Aceitar passivamente que a culpa é dos convênios, que se recusam a cobrir os gastos com anestésicos e sedativos, é compactuar com a defesa de interesses financeiros às custas do sofrimento alheio. Para ficar no exemplo das biópsias de próstata: se nós nos recusarmos terminantemente a realizá-las sem sedação, o impasse será resolvido. Esse problema não é exclusivo da medicina brasileira. Biópsias de próstata sem anestesia são realizadas todos os dias em alguns dos melhores centros americanos e europeus, com a mesma justificativa: dá para suportar! Dá para suportar quer dizer exatamente o quê? Que ninguém morre de dor?

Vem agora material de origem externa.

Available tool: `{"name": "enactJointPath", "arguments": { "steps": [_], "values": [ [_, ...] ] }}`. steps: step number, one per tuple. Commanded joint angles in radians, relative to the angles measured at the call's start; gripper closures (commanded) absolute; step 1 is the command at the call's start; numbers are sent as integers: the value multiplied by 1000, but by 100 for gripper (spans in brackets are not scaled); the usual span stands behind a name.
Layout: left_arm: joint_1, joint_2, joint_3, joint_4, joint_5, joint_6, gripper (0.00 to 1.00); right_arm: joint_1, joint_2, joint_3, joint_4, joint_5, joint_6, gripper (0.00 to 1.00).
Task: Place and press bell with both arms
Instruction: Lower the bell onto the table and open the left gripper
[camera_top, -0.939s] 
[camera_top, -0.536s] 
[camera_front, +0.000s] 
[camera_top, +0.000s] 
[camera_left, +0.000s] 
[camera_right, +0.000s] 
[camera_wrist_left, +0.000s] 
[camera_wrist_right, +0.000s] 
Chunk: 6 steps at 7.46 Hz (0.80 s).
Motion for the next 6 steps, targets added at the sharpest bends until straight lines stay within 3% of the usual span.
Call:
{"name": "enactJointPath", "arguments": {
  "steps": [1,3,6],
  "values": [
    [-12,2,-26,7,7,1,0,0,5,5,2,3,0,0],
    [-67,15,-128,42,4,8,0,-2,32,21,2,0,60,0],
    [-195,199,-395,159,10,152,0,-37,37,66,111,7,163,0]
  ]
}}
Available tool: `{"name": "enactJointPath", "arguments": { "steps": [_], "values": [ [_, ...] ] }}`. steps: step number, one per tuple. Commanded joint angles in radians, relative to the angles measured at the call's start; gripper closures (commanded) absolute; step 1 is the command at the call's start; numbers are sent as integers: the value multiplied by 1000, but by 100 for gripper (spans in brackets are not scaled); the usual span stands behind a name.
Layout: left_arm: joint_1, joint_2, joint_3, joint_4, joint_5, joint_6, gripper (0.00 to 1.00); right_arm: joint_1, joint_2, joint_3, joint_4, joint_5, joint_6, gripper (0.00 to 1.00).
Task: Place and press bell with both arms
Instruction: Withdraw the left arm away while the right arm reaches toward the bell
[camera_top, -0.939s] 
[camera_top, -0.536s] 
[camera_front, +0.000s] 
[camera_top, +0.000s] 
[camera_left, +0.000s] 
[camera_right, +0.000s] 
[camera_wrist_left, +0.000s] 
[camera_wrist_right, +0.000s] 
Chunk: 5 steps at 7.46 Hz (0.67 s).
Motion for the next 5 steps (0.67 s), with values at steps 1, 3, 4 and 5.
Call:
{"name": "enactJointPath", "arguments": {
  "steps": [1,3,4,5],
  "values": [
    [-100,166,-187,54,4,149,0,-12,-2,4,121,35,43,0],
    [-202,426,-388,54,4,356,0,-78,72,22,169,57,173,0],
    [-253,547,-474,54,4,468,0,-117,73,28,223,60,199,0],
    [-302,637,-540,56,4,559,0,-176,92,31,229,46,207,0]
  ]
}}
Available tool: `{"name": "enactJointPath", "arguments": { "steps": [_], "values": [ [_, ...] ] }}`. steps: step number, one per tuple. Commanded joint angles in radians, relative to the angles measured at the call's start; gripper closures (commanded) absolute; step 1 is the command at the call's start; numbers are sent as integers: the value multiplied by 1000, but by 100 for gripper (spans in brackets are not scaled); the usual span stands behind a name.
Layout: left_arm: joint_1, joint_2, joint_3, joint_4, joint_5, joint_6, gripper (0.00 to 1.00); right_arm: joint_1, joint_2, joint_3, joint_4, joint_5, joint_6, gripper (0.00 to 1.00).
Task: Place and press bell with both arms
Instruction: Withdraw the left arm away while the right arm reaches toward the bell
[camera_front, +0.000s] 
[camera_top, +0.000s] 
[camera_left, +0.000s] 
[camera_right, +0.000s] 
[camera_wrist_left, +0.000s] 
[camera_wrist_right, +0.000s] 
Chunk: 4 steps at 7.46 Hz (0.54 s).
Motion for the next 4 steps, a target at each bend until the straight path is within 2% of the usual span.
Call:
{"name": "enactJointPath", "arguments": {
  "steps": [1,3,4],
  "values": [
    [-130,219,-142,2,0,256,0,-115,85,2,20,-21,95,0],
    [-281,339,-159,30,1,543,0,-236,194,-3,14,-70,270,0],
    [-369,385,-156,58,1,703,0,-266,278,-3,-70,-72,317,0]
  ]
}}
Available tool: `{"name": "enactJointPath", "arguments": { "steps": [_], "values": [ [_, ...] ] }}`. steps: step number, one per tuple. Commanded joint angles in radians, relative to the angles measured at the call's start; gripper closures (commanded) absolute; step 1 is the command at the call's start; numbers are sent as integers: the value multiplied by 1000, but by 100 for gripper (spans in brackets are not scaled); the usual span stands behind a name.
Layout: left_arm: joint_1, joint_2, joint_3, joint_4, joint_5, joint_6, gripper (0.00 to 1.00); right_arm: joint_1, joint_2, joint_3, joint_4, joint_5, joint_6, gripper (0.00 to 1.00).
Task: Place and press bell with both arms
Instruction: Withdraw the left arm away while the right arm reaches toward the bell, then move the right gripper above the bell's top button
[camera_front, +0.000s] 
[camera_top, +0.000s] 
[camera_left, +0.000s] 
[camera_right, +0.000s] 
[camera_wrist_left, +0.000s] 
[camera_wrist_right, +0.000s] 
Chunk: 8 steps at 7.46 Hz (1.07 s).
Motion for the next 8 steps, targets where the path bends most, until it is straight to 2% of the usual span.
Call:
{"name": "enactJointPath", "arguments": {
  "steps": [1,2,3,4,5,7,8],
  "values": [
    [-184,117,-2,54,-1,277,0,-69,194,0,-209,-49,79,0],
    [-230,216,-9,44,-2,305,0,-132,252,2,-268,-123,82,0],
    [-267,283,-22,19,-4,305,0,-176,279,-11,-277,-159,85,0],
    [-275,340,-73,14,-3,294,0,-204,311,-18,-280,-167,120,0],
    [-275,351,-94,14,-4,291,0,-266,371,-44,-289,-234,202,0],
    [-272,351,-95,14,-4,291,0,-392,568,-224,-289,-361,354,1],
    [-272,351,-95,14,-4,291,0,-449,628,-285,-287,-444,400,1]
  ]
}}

Se nossos Conselhos Regionais considerarem comportamento antiético indicar intervenções como essa a sangue frio e punirem os profissionais e as instituições que insistirem na sua realização, teremos dado um passo importante para tornar mais humana a prática da medicina, profissão que tem como finalidade aliviar o sofrimento humano.//
(Fonte:Folha/SPDráuzio Varela)//.

2 comentários:

Anônimo disse...

Devem pensar que ja que a mulher suporta a dor do parto, nada mais normal e natural do que o homem levar umas espetadelas naquela região mais sensível.
=/

angela disse...

Li este texto na folha e achei muito pertinente as colocações do Drauzio Varela, tenho um amigo que passou por isso e ficou "passado"" alguns dias. Segundo ele foi um horror. Ninguém merece.